One of the best ways to get the capital for the startup of a small business idea without tapping out savings resources, taking bank loans or knocking on investors doors is to look for crowdfunding. Crowdfunding essentially means a group of people would support and fund your project via the internet. These individuals would generally be a part of a crowdfunding website and would be on the lookout for prospective business ideas to invest in. And if they like your idea, they would contact you about investing a small amount in it.
Crowdfunding is quite popular, and can be the perfect way to fund your business. However, you need to be extremely careful of the particular website you choose to crowdfund your business idea, lest you run into a fraudulent site. Here are some of the most popular crowdfunding websites for business startups that you can choose from.
Kickstarter is a really popular crowdfunding website in the UK and US that supports individual with business ideas related to technology, theater, art, dance, comics, fashion, design, music, games, publishing and photography etc. Officially launched in 2009, the site has helped over 42,000 budding entrepreneurs to establish their businesses, raising a total of over $649 million for the same. The site also offers a lot of useful resources for its users to start and manage successful campaigns. Users would have to pay back about 5 percent if they reach their target in addition to a payment processing fee.
Like Kickstarter, Indiegogo is a crowdfunding website that lets anyone with a proper idea build and manage an online campaign, in addition to raising money for the same. The site offers online support and backup for business ideas related to the fields of filming, gaming, education, design, technology and mobile etc. It has widgets that allows users to integrate their site profiles with their profiles in other social media networks like twitter and Facebook. These widgets also allow users to raise money by showing their campaign in these social media platforms.

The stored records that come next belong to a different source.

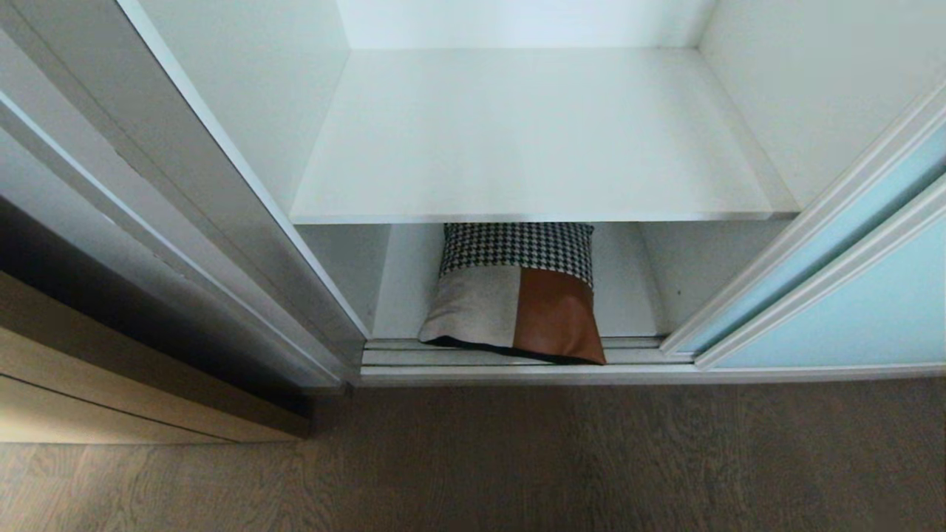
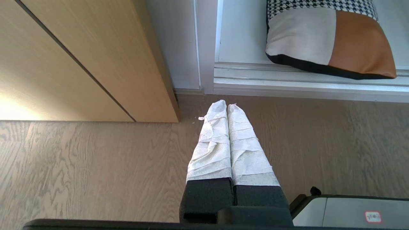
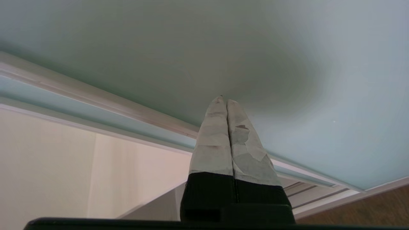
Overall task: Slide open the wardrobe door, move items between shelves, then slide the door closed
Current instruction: Close the door
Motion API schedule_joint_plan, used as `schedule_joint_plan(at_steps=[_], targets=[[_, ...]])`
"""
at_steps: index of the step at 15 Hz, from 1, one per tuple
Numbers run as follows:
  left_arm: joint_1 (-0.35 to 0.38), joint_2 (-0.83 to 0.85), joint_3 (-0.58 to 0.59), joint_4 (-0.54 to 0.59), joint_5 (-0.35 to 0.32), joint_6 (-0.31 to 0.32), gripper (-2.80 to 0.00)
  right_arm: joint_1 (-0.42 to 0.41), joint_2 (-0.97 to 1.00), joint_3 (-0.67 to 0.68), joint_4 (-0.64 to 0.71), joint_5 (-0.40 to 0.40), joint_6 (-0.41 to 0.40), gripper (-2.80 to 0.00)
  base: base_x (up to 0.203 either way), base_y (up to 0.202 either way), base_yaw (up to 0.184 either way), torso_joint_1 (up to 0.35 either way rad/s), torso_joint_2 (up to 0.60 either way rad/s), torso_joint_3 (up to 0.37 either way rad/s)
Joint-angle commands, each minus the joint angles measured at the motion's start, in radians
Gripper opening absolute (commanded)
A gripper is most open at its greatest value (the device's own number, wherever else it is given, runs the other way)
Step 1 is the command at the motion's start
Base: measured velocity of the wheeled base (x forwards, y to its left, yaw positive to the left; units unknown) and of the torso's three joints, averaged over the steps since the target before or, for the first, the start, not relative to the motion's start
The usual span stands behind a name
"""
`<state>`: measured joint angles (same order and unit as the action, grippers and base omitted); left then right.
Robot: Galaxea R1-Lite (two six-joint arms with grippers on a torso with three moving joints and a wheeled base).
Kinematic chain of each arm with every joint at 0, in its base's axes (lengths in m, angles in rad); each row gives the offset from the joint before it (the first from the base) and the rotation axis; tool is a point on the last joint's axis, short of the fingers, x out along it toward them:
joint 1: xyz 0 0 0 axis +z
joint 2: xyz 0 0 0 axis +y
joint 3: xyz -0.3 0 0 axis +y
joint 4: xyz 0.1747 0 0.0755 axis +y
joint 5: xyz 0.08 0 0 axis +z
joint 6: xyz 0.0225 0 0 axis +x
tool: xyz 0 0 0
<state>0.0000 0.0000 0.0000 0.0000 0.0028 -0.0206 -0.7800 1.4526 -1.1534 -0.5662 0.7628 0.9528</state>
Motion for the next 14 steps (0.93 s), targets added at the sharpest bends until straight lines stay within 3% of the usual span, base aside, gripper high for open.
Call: schedule_joint_plan(at_steps=[1,8,11,14], targets=[[0.000,0.002,0.002,0.000,0.000,-0.001,-2.80,0.045,-0.025,0.011,-0.006,0.010,0.005,-2.80,0.000,0.000,0.000,0.000,0.00,0.000],[0.000,0.002,0.002,0.000,0.000,-0.001,-2.80,0.155,-0.121,0.079,0.002,0.011,0.007,-2.80,0.000,0.000,0.000,0.000,0.00,0.000],[0.000,0.002,0.002,0.000,0.000,-0.001,-2.80,0.268,-0.201,0.130,0.002,0.013,0.003,-2.80,0.000,0.000,0.000,0.000,0.00,0.000],[0.000,0.002,0.002,0.000,0.000,-0.001,-2.80,0.439,-0.286,0.207,0.001,0.039,-0.004,-2.80,0.000,0.000,0.000,0.000,0.00,0.000]])
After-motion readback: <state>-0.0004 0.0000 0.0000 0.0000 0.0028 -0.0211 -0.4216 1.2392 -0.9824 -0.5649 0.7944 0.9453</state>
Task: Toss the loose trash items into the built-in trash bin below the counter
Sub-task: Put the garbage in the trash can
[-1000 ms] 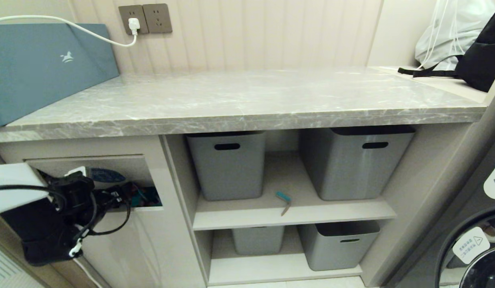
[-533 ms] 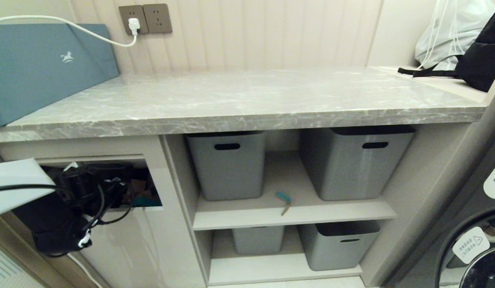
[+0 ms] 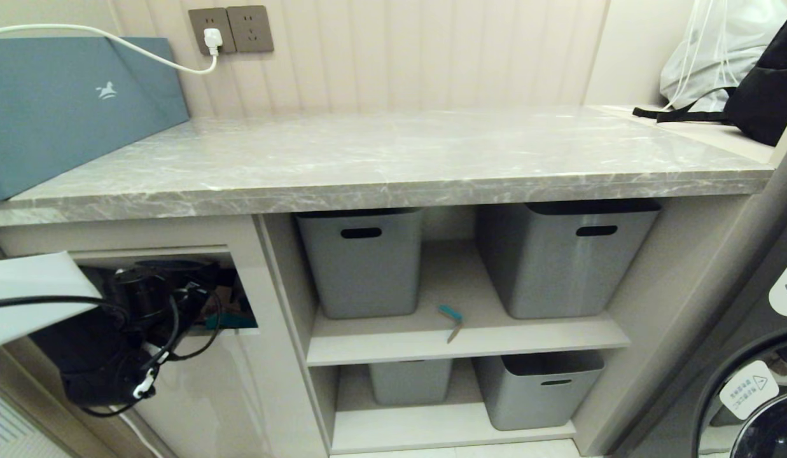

The site charges a 4 percent fee as soon as users meet their goal (funds) and a basic payment processing fee. Users get to keep the rest of the money that they raise through the campaigns on the site. And the analytics tool helps them keep a track on who contributed how much to the campaign (would become extremely useful during payback). Another added highlight is the Indiegogo’s Crowdfunding Tips for Campaigners tool that gives users useful insights into setting up and managing a campaign till the very end.
No other site is more flexible than ProFounder which lets your company be yours (and remain yours till the end) while you campaign for funds. The site offers users plenty of interesting widgets that would allow them to start/manage campaigns, create a pitch and negotiate their own terms. Accordingly, users can choose how much revenue they want to share with whom, and for how many years they want to do so. Payments to investors are also flexible (not fixed amounts) and would depend on the success of the business to a large extent. The site’s widgets also allows users to calculate payments for individual investors on a quarterly basis (including due dates and funds distribution). The site charges a 5 percent fee once users reach their target (needed funds).
And finally, there’s RocketHub, a site that creatively labels its users and contributors as creatives and fuelers respectively. Users can submit their ideas/projects to the section called ‘Launchpad’ for raising funds (aka fueling). Based on their campaigns, users are given badges and rewards to highlight their enthusiasm and success. Users can also keep the money that they raise albeit a processing fee of 8 percent that needs to be given to the site once the target is reached.